After predicting latitude and longitude values, we would need to calculate the distance between the predicted coordinates and the actual coordinates. For this purpose we used the function below:

def distance(lat1, lon1, lat2, lon2):
p = 0.017453292519943295
c = cos
a = 0.5 - c((lat2 - lat1) * p)/2 + c(lat1 * p) * c(lat2 * p) * (1 - c((lon2 - lon1) * p))/2
return 12742 * asin(sqrt(a))

This function calculates the distance in kilometers between 2 points on Earth’s surface. We couldn’t use traditional methods such as Euclidean Distance to calculate the distance. Because the distance on Earth’s surface is not linear since its shape is irregularly ellipsoid. Moreover, the distance between 2 consecutive longitudes is not constant. It decreases from the equator to the poles.

Optimized Hyperparameters

In order to improve our model’s success, we have to optimize the model’s hyperparameters. Since we are using MLPRegressor we have a lot of parameters to optimize. Under this header, we are going to explain every parameter that we optimized. Let’s start!

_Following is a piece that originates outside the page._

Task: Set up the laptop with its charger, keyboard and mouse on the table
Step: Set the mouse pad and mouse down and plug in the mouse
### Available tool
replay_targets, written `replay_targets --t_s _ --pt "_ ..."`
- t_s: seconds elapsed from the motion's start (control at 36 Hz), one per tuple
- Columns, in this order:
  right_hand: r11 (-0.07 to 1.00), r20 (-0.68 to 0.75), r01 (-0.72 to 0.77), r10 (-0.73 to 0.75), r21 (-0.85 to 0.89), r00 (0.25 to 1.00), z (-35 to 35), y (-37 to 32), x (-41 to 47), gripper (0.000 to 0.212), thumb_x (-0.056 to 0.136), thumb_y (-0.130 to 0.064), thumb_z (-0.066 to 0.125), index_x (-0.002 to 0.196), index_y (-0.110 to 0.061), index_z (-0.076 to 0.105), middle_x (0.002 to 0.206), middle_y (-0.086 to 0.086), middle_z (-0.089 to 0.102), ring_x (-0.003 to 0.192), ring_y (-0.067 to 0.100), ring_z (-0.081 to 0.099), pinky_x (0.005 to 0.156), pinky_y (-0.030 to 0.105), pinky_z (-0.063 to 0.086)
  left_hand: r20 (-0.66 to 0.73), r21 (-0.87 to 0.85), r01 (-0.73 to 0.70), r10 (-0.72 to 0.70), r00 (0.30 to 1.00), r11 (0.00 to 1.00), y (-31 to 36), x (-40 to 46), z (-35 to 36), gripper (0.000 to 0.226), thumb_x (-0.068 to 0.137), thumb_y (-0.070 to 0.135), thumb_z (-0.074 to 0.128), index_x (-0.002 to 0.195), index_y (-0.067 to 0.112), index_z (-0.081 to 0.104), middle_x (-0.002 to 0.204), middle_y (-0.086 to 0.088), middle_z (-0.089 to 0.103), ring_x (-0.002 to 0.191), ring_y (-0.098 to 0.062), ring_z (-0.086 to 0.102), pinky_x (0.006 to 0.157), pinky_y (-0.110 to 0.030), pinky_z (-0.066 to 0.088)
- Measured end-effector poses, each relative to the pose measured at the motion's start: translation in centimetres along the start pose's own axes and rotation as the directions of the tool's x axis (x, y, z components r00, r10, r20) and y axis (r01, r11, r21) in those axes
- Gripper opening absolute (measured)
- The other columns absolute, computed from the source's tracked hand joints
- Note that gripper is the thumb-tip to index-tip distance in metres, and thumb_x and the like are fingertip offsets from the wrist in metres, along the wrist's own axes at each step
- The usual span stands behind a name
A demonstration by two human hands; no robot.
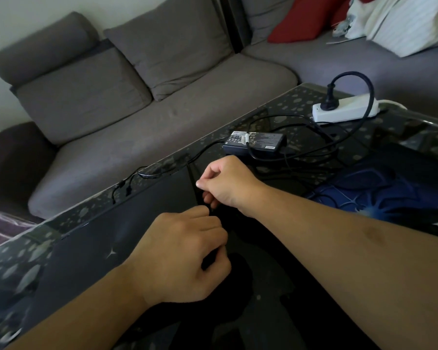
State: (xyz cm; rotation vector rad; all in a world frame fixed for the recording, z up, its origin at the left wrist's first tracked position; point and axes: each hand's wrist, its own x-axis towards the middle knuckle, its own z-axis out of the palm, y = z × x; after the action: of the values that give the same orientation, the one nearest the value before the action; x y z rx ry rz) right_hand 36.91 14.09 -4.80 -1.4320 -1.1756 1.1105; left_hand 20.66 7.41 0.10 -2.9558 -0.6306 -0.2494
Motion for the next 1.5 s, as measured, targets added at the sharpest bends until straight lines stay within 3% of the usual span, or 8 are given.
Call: replay_targets --t_s 0.25,0.53,0.69,0.89,1.08,1.28,1.42,1.5 --pt "0.997 -0.001 -0.074 0.074 0.007 0.997 -0.1 0.3 -0.4 0.015 0.099 -0.008 0.070 0.086 -0.002 0.073 0.057 0.006 0.071 0.046 0.018 0.066 0.050 0.024 0.057 0.191 0.038 0.032 -0.039 0.981 0.999 -0.6 -0.5 0.3 0.038 0.093 0.062 0.048 0.075 0.031 0.063 0.077 0.014 0.058 0.074 -0.008 0.052 0.059 -0.034 0.048" --pt "0.994 -0.017 -0.052 0.054 0.093 0.998 1.0 -0.1 1.0 0.013 0.095 -0.010 0.077 0.083 -0.005 0.075 0.062 0.009 0.074 0.060 0.025 0.073 0.066 0.038 0.065 0.089 0.105 0.056 -0.065 0.994 0.993 -1.4 0.1 0.3 0.031 0.083 0.049 0.058 0.061 0.027 0.055 0.064 0.012 0.054 0.069 -0.011 0.046 0.049 -0.029 0.039" --pt "0.973 -0.053 -0.168 0.162 -0.161 0.985 -0.6 -1.6 1.1 0.014 0.095 -0.013 0.064 0.090 -0.004 0.074 0.079 0.010 0.080 0.048 0.017 0.061 0.042 0.021 0.043 0.054 0.133 0.105 -0.113 0.992 0.986 -1.6 1.1 1.4 0.033 0.084 0.052 0.055 0.063 0.027 0.058 0.068 0.011 0.057 0.072 -0.012 0.048 0.051 -0.027 0.038" --pt "0.695 -0.216 -0.134 -0.032 -0.706 0.976 -5.1 -3.3 0.1 0.019 0.080 -0.023 0.066 0.092 -0.013 0.056 0.086 0.002 0.059 0.074 0.023 0.057 0.067 0.033 0.049 0.031 0.095 0.126 -0.129 0.991 0.987 -1.9 1.5 3.0 0.032 0.086 0.054 0.054 0.068 0.029 0.061 0.072 0.013 0.058 0.077 -0.008 0.047 0.050 -0.027 0.041" --pt "0.706 -0.229 -0.125 -0.053 -0.697 0.972 -6.4 -3.1 -0.4 0.038 0.085 -0.025 0.067 0.121 -0.012 0.067 0.091 0.003 0.058 0.085 0.026 0.059 0.068 0.034 0.052 -0.024 0.037 0.133 -0.132 0.991 0.990 -1.5 1.0 3.2 0.022 0.086 0.051 0.063 0.078 0.031 0.065 0.083 0.015 0.061 0.078 -0.006 0.051 0.052 -0.028 0.047" --pt "0.679 -0.257 -0.124 -0.098 -0.723 0.961 -6.5 -3.2 -1.0 0.031 0.085 -0.021 0.066 0.115 -0.012 0.065 0.083 0.003 0.054 0.081 0.029 0.058 0.067 0.034 0.048 0.002 -0.062 0.183 -0.183 0.983 0.981 -1.3 0.1 3.4 0.021 0.095 0.053 0.059 0.095 0.033 0.065 0.105 0.018 0.054 0.091 -0.002 0.055 0.064 -0.023 0.051" --pt "0.454 -0.158 -0.038 -0.231 -0.890 0.960 -6.1 -3.5 -1.8 0.040 0.085 -0.024 0.071 0.123 -0.013 0.069 0.127 0.014 0.060 0.121 0.038 0.052 0.099 0.045 0.048 0.031 -0.172 0.280 -0.278 0.960 0.945 -1.1 -0.5 3.0 0.024 0.102 0.054 0.049 0.107 0.036 0.064 0.109 0.022 0.053 0.099 0.002 0.055 0.079 -0.019 0.049" --pt "0.462 -0.120 0.036 -0.305 -0.886 0.945 -5.7 -4.4 -2.3 0.034 0.085 -0.021 0.074 0.118 -0.015 0.071 0.127 0.012 0.060 0.121 0.034 0.053 0.101 0.046 0.051 0.034 -0.290 0.390 -0.397 0.917 0.874 -1.2 -1.0 2.4 0.012 0.102 0.040 0.055 0.112 0.037 0.061 0.107 0.024 0.053 0.096 0.003 0.056 0.077 -0.013 0.044"
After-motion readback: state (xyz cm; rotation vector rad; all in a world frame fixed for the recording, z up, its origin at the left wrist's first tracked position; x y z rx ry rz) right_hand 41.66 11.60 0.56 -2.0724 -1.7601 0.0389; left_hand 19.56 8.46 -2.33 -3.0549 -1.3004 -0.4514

random state: This parameter determines random number generation for weights and bias initialization so as all you know there is no good or bad number for this parameter so we choose 1 for our parameter.

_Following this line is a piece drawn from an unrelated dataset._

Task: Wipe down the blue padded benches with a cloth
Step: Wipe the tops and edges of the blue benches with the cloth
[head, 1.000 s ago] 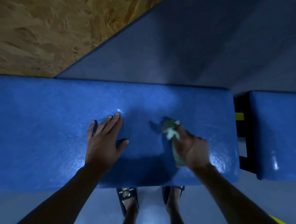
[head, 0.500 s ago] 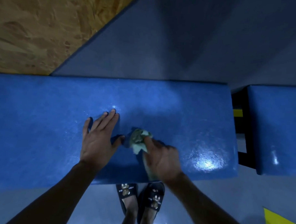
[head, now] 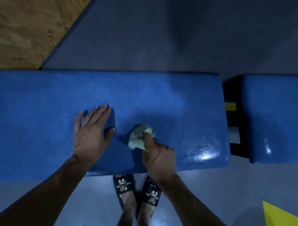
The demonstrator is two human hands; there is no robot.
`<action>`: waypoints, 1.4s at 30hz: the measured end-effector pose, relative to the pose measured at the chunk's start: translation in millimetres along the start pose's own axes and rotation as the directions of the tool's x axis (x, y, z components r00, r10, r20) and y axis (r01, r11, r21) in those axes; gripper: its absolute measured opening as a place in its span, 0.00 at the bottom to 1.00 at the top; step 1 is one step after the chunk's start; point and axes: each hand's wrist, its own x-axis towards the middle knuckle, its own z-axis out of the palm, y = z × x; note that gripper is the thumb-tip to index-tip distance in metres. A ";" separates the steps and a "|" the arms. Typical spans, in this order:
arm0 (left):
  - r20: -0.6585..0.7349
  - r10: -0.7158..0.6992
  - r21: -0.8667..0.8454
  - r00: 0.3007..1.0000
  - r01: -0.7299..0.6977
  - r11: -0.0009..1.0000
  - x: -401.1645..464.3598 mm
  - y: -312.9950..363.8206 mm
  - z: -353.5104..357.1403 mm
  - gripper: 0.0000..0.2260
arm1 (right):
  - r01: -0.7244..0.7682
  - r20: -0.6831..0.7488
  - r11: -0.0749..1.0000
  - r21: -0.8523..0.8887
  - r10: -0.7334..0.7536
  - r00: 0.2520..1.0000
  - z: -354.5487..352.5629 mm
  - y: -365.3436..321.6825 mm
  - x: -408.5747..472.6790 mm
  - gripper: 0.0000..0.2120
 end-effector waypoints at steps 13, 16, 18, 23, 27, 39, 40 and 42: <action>0.020 0.101 -0.116 0.995 -0.098 0.988 -41.4 67.7 9.7 0.24 | -0.512 -0.103 0.832 -0.215 0.501 0.859 -65.7 158.5 -8.5 0.15; 0.004 0.120 -0.102 0.993 -0.119 0.988 -43.6 73.3 11.9 0.24 | -0.402 -0.097 0.914 -0.054 0.396 0.913 -34.8 107.2 -27.8 0.16; 0.012 0.126 -0.084 0.992 -0.124 0.989 -45.7 75.2 13.5 0.24 | -0.182 -0.044 0.982 -0.045 0.180 0.983 -28.8 83.8 -40.5 0.14; 0.048 0.130 -0.061 0.990 -0.127 0.990 -56.9 80.9 14.9 0.25 | 0.146 0.075 0.979 -0.141 -0.136 0.988 -50.5 142.5 -45.3 0.16; 0.079 0.110 -0.060 0.991 -0.106 0.993 -66.7 84.4 15.3 0.25 | -0.204 -0.022 0.956 -0.211 0.204 0.979 -73.8 194.7 -48.3 0.14; 0.074 0.063 -0.041 0.995 -0.061 0.997 -98.9 72.5 8.9 0.24 | -0.152 -0.002 0.987 0.060 0.152 0.988 -23.9 69.5 -79.7 0.18; 0.072 0.058 -0.041 0.996 -0.055 0.998 -102.3 70.0 8.2 0.23 | -0.101 0.011 0.994 0.043 0.101 0.995 -26.7 77.1 -77.6 0.18; 0.071 0.042 -0.054 0.997 -0.038 0.998 -109.9 64.9 7.4 0.23 | -0.070 0.039 0.997 -0.019 0.070 0.997 -36.4 106.7 -78.6 0.18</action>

hidden_layer_sizes: This parameter resolves hidden layer size in the model and the number of nodes in a hidden layer. Optimizing these numbers depending on data’s input and output size. Since our dataset is not that complicated we choose 2 as our hidden layer size and for determining the number of nodes in a hidden layer we apply (number of inputs + number of outputs)^⁰.5 + (1 to 10) approach and we test the mean squared error for all of the possible hidden layers and we find that best combination is 2 hidden layers with 12 nodes.

activation: As for activation function there is 4 possible candidate and they are ‘relu’, ‘identity’, ‘logistic’, ‘tanh’. We try these candidates and find that the ‘identity’ activation function is best for our model and as we mentioned before since our dataset is not complicated and kind of linear, this activation function makes sense.

solver: For solver for the weight optimization there is ‘adam’, ‘sgd’,’lbfgs’. Between these three optimization approaches, we found that ‘adam’ is the best for our model and dataset because since our dataset is not that small in terms of number ‘lbfgs’ will be not efficient but ‘adam’ is fitting our data pretty well.

batch_size: We tried different numbers of batch sizes. we tried with 64,128,256,400,500 etc and find that 128 batch size giving us the best mean squared error for our data.

alpha: This parameter is basically a parameter for L2 regularization penalty parameter. We tried this parameter different numbers as well such as 0.001,0.1,1,100,1000 and we find that 1000 is the best number for this parameter for our model. Since this is a regression problem and our target labels are different from each other this makes sense.

max_iter: It’s the max number of iterations for the model. When using the ‘adam’ solver this parameter becomes epoch size for the model. Like the others, we tried with a different number of max_iter’s and we see that this can be quite different because 4000 and 200 give almost similar results in terms of mean squared error so we can say that, we have to deal with this parameter until the end of the project.

Until next week we will try different parameters, approaches on our dataset and model, and finally, share the results for our task.

--

--